- Chak Bilgan Location in Punjab, India Chak Bilgan Chak Bilgan (India)
- Coordinates: 31°10′58″N 75°54′30″E﻿ / ﻿31.1827941°N 75.9082402°E
- Country: India
- State: Punjab
- District: Shaheed Bhagat Singh Nagar

Government
- • Type: Panchayat raj
- • Body: Gram panchayat
- Elevation: 251 m (823 ft)

Population (2011)
- • Total: 1,822
- Sex ratio 903/919 ♂/♀

Languages
- • Official: Punjabi
- Time zone: UTC+5:30 (IST)
- PIN: 144504
- Telephone code: 01823
- ISO 3166 code: IN-PB
- Post office: Behram Chak Bilgan
- Website: nawanshahr.nic.in

= Chak Bilgan =

Chak Bilgan is a village in Shaheed Bhagat Singh Nagar district of Punjab State, India. It is located 3.6 km away from postal head office Behram, 10 km from Banga, 21 km from district headquarter Shaheed Bhagat Singh Nagar and 114 km from state capital Chandigarh. The village is administrated by Sarpanch Mr Balwant Singh, an elected representative of the village.

== Demography ==
As of 2011, Chak Bilgan has a total number of 389 houses and population of 1822 of which 903 include are males while 919 are females according to the report published by Census India in 2011. The literacy rate of Chak Bilgan is 87.42%, higher than the state average of 75.84%. The population of children under the age of 6 years is 193 which is 10.59% of total population of Chak Bilgan, and child sex ratio is approximately 921 as compared to Punjab state average of 846.

Most of the people are either Jatt sikhs or Ravidassias. Other prominent family names in the village consist of Bains, Sohals and Kajla. Schedule castes form 42.70% of total population in Chak Bilgan. The town does not have any Schedule Tribe population so far.

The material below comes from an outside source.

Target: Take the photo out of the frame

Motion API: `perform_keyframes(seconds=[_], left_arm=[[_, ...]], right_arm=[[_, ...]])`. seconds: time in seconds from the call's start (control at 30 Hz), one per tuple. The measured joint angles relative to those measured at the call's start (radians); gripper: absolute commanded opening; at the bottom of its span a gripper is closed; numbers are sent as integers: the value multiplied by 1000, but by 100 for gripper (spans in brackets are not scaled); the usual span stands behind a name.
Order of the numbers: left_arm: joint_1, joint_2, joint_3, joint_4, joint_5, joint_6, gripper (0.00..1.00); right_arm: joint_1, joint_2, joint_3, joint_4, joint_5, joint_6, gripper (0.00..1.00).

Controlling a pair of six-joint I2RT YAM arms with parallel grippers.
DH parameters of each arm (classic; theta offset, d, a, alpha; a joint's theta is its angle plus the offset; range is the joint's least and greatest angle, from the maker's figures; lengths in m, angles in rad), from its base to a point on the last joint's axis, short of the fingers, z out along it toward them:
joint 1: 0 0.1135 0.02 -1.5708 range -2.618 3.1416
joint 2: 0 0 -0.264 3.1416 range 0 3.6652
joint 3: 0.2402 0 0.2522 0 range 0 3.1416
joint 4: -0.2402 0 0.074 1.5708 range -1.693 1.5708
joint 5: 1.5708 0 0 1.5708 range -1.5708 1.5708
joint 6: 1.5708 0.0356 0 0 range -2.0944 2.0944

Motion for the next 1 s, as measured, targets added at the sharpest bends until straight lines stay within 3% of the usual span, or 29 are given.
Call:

As per the report published by Census India in 2011, 547 people were engaged in work activities out of the total population of Chak Bilgan which includes 480 males and 67 females. According to census survey report 2011, 91.22% workers describe their work as main work and 8.78% workers are involved in Marginal activity providing livelihood for less than 6 months.

== Education ==
The village has a Punjabi medium, girls upper primary with secondary/higher secondary school founded in 1962. The schools provide mid-day meal as per Indian Midday Meal Scheme and the meal prepared in school premises. As per Right of Children to Free and Compulsory Education Act the school provide free education to children between the ages of 6 and 14.

Amardeep Singh Shergill Memorial college Mukandpur and Sikh National College Banga are the nearest colleges. Lovely Professional University is 24 km away from the village.

== Transport ==
Behram railway station is the nearest train station however, Phagwara Junction railway station is 16.6 km away from the village. Sahnewal Airport is the nearest domestic airport which located 65 km away in Ludhiana and the nearest international airport is located in Chandigarh also Sri Guru Ram Dass Jee International Airport is the second nearest airport which is 133 km away in Amritsar.